Researchers led by Mukund Palat Rao of Columbia University's Lamont-Doherty Earth Observatory urge that countries should be prepared for a “higher frequency of flooding in the Brahmaputra than current predictions”.

Low-lying Bangladesh is hardest hit due to floods in Brahmaputra. In 1998, as much as 70 per cent of the country went under water following incessant flooding.

Existing projections of flooding of the Brahmaputra are based on observations of past rainfall patterns, but they rely on discharge-gauge records that date back to the 1950s. The new warning is based on an examination of the tree rings of ancient trees in and around the river's watershed which provided a picture of rainfall patterns going back seven centuries.  

As trees grow, they incorporate information about the environmental conditions in their annual rings. “They put on wide rings in wet monsoon years and narrow rings during droughts thus indirectly reflecting rainfall and resulting river runoff,” Rao told Nature India. By taking a pencil thin tree-core from these trees and measuring their rings under a microscope, the team learnt more about rainfall patterns going back centuries before instrumental and historical records.

The researchers "reconstructed" the stream-flow of the Brahmaputra from 1309 to 2004 by assembling a 696-year chronology of the tree rings – the oldest tree dating back to year 449. Comparing data from the tree rings with official records from a river-flow gauge in Bangladesh, they could see that the widest rings lined up neatly with known major flood years. This in turn allowed them to extrapolate yearly river discharge in the centuries preceding modern records.  This showed there have been much wetter periods in the past, driven by natural oscillations and that the post-1950s period was actually one of the driest. 

Climate models predict an intensified monsoon in the Brahmaputra valley with attendant increased flood risk but "anyone relying only on modern discharge record to estimate future flood hazard due to climate change would be underestimating the danger by 24 to 38 percent”,   their report concludes.

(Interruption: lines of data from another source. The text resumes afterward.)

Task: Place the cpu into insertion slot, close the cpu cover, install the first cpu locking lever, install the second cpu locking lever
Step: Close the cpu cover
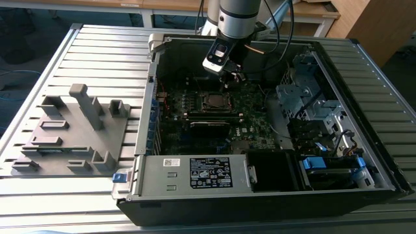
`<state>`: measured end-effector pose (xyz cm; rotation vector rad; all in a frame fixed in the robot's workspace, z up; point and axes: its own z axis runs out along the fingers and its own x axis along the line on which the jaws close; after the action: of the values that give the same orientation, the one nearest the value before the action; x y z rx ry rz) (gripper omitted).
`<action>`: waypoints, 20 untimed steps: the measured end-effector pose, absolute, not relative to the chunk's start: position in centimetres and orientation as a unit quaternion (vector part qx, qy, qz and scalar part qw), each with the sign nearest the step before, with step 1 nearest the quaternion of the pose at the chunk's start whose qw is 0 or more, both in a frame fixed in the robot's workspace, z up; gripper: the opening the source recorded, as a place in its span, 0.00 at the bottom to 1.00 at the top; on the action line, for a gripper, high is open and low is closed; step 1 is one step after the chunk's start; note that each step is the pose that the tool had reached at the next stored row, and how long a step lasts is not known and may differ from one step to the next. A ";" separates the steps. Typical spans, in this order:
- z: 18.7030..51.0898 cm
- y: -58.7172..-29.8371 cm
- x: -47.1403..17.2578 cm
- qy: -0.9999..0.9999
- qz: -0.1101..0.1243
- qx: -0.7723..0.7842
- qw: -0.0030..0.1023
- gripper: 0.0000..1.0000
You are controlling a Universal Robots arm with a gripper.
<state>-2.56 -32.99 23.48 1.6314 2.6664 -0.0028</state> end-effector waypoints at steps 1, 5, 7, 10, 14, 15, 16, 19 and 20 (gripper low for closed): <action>23.5 -33.0 -2.6 0.853 -0.001 0.522 0.008 0.11; 23.5 -33.0 -2.6 0.853 -0.001 0.522 0.008 0.11; 23.5 -33.0 -2.6 0.854 -0.001 0.520 0.008 0.11; 23.5 -33.0 -2.6 0.862 -0.001 0.507 0.008 0.11; 23.4 -33.0 -2.6 0.878 -0.001 0.478 0.008 0.11; 23.4 -33.0 -2.6 0.883 0.000 0.470 0.008 0.11; 23.4 -33.0 -2.6 0.887 0.000 0.462 0.008 0.11; 23.4 -33.0 -2.6 0.899 0.000 0.438 0.008 0.11; 23.4 -33.0 -2.6 0.903 0.000 0.429 0.008 0.11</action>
<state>-2.56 -32.99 23.36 1.3426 2.8228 -0.0002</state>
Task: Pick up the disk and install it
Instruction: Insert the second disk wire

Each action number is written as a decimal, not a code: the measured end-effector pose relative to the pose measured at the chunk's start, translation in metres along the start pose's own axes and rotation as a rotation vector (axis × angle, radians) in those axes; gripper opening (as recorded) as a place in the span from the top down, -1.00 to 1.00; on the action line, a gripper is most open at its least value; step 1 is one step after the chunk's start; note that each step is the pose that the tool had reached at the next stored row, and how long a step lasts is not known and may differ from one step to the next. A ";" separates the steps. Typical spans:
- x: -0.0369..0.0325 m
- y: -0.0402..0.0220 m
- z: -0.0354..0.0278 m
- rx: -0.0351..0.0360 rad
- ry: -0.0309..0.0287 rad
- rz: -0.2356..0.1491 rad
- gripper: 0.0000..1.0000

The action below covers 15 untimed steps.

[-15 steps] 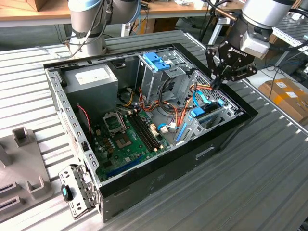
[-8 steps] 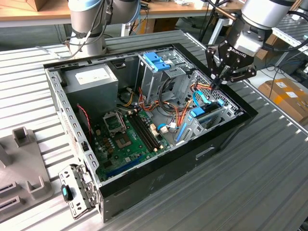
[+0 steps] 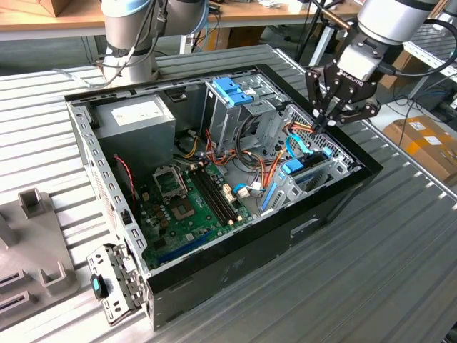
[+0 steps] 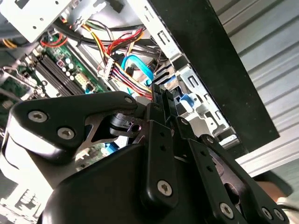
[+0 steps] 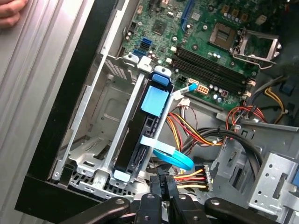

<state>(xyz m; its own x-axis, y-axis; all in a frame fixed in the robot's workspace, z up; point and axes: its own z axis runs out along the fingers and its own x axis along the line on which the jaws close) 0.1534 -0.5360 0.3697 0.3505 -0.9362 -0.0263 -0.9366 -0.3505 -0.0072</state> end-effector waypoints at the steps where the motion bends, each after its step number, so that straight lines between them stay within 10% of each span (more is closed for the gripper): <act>1: 0.0000 0.0000 0.0000 0.0001 0.0001 0.007 0.67; 15: 0.0000 0.0000 0.0000 0.0003 0.0000 0.009 0.67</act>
<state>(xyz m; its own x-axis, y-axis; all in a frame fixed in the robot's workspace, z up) 0.1534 -0.5360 0.3697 0.3419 -0.9394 -0.0263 -0.9397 -0.3418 -0.0072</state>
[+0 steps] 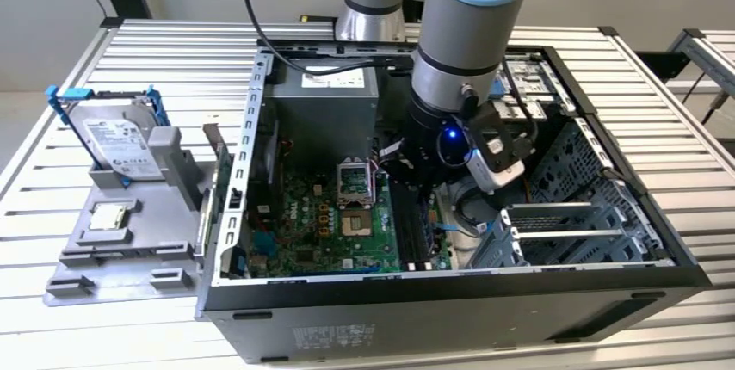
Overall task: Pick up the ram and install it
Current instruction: 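Insert the ram into the slot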
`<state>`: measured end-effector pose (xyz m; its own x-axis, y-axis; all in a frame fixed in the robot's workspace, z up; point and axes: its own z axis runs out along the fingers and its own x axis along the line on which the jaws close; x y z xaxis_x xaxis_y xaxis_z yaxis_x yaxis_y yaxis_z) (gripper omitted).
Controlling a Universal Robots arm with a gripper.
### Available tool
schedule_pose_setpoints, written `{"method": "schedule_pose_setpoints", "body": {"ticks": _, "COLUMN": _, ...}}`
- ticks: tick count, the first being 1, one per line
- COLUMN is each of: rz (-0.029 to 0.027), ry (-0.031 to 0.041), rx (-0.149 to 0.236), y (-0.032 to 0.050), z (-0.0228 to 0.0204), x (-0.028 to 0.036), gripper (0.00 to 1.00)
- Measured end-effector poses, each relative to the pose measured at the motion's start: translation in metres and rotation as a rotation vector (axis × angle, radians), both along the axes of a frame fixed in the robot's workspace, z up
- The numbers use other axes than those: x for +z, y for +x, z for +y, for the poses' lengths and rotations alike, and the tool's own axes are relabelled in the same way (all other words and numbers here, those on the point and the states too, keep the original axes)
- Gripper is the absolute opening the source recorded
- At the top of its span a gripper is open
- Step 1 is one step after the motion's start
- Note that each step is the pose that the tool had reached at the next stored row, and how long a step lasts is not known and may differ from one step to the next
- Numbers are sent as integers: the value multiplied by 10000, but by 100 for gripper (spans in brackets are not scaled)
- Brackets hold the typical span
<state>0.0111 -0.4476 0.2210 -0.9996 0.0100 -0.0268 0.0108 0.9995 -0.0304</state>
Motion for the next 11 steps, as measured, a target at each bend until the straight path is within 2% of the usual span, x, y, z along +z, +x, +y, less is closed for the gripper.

"It reinforces that we need to continue to invest in flood preparedness,” Rao said.  

Short duration instrumental records are by themselves inadequate to accurately characterize future flood risk in this region – both in terms of climate change and its impact on the natural variability of river discharge, says geologist Sampat Kumar Tandon, a professor emeritus at Delhi University. "Only when these are integrated with long-term tree-ring based reconstruction can meaningful inferences be made of the flood hazard,” he said.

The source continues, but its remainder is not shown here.